▸ **Work request**: What is needed is an exact copy of the lines in the listing below, from the one with "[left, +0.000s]" up to and including the one with "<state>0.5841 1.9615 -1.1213", with no other lines.

▸ **Available data**:
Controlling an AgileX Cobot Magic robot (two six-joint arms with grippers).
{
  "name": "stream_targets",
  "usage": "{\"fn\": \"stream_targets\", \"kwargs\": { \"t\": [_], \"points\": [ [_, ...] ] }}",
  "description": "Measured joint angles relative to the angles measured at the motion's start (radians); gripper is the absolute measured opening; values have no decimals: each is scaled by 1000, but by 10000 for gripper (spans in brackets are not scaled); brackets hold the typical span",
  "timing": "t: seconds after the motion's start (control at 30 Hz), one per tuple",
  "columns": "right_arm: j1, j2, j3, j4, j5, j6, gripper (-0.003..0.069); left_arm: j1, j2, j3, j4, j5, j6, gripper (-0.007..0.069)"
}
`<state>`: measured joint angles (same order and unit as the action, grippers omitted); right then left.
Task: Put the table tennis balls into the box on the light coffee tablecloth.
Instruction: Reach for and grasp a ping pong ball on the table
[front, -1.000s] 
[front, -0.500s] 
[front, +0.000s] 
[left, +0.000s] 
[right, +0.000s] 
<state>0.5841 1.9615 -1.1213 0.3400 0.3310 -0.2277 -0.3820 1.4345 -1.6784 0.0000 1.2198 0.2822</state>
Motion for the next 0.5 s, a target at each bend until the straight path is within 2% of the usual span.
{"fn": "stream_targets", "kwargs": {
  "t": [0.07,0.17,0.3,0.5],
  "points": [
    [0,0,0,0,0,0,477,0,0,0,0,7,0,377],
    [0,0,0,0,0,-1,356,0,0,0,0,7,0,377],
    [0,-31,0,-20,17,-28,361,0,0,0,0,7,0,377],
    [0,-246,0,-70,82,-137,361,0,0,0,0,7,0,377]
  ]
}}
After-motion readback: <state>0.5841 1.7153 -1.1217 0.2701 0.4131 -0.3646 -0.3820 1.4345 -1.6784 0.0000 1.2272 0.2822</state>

▸ **Written response**:
[left, +0.000s] 
[right, +0.000s] 
<state>0.5841 1.9615 -1.1213 0.3400 0.3310 -0.2277 -0.3820 1.4345 -1.6784 0.0000 1.2198 0.2822</state>

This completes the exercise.